◆ YOUR GOAL
The reply must consist of one number: how many lines of the data include the word "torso".

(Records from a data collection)

[Start of Attachment]

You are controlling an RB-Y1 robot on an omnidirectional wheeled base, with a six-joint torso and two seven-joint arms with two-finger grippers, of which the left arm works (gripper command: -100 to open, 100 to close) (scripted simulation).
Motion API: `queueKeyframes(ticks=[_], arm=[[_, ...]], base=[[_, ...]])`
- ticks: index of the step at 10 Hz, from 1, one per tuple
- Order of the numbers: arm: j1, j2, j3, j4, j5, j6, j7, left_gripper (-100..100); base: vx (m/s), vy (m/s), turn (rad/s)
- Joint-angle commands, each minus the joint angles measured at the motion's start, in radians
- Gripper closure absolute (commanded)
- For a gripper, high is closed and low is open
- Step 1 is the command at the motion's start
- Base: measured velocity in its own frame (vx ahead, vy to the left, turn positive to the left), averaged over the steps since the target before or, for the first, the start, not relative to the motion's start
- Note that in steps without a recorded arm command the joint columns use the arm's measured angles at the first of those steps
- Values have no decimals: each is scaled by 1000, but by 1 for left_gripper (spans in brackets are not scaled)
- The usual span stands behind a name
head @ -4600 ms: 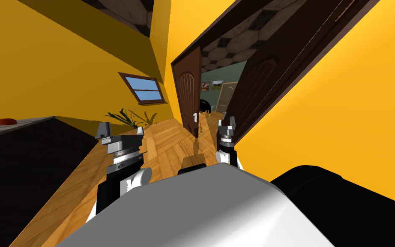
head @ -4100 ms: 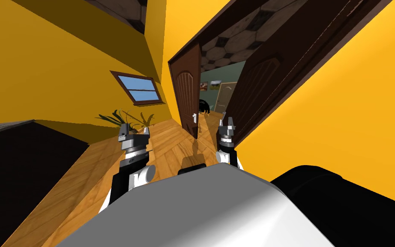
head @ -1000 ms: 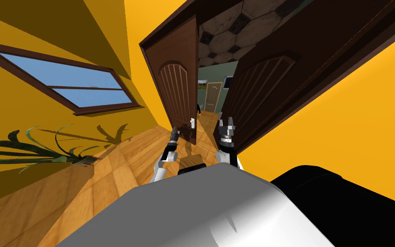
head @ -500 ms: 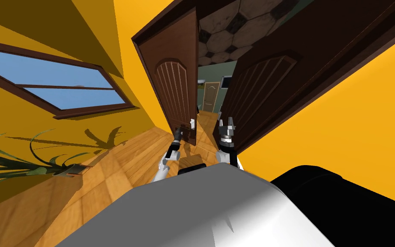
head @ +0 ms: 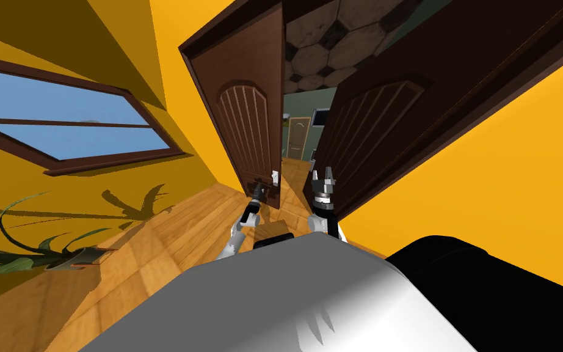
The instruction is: Push the door open
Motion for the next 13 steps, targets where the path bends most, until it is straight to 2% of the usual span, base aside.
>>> queueKeyframes(ticks=[1,6,12,13], arm=[[-25,-5,-12,38,6,3,-7,-100],[-89,-26,-49,148,21,2,-24,-100],[-152,-53,-86,257,35,2,-41,-100],[-170,-63,-97,288,39,2,-46,-100]], base=[[67,84,-86],[69,76,-79],[58,67,-66],[74,86,-94]])
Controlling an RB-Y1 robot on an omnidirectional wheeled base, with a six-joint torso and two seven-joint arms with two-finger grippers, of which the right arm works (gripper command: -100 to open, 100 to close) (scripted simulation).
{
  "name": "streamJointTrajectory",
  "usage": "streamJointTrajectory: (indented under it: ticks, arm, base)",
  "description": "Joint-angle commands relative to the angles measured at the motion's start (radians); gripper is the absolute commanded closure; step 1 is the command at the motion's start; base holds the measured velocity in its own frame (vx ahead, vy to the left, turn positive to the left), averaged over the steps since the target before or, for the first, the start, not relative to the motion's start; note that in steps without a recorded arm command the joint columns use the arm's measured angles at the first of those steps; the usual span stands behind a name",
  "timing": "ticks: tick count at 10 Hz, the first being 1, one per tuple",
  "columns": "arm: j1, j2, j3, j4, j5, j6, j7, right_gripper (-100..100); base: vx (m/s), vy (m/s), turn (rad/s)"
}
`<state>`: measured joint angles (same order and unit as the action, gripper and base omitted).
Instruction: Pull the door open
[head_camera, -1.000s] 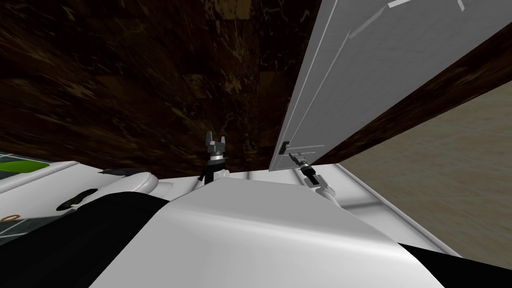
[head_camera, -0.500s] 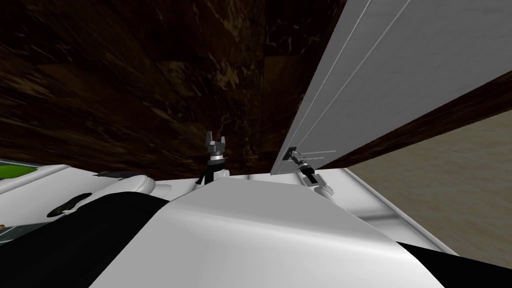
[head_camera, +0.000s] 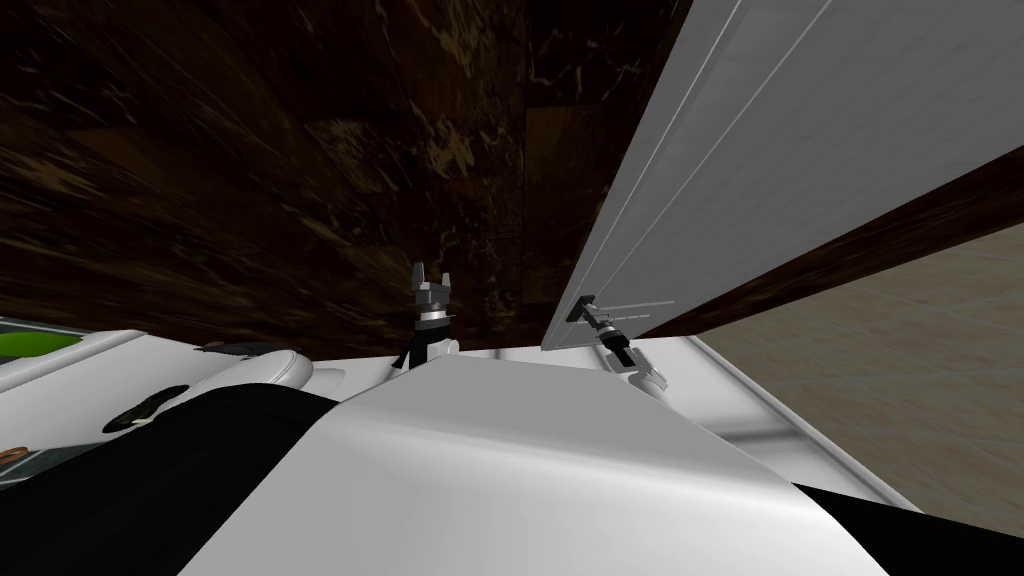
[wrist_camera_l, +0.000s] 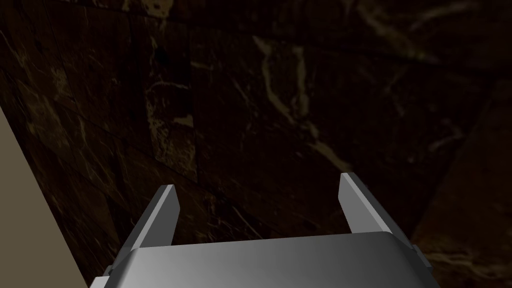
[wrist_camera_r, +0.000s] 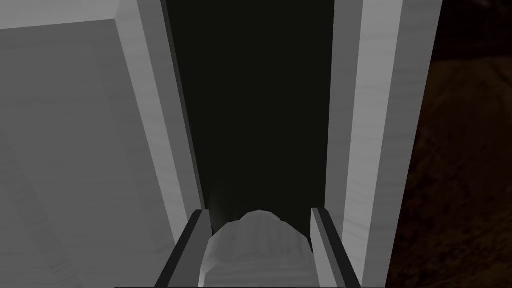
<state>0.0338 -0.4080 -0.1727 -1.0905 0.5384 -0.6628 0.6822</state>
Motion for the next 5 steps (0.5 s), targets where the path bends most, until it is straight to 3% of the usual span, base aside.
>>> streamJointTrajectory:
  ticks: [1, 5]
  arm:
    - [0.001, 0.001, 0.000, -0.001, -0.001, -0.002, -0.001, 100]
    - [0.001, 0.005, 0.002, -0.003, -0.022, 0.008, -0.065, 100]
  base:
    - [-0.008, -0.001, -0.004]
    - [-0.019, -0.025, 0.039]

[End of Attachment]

◆ WRITTEN ANSWER
2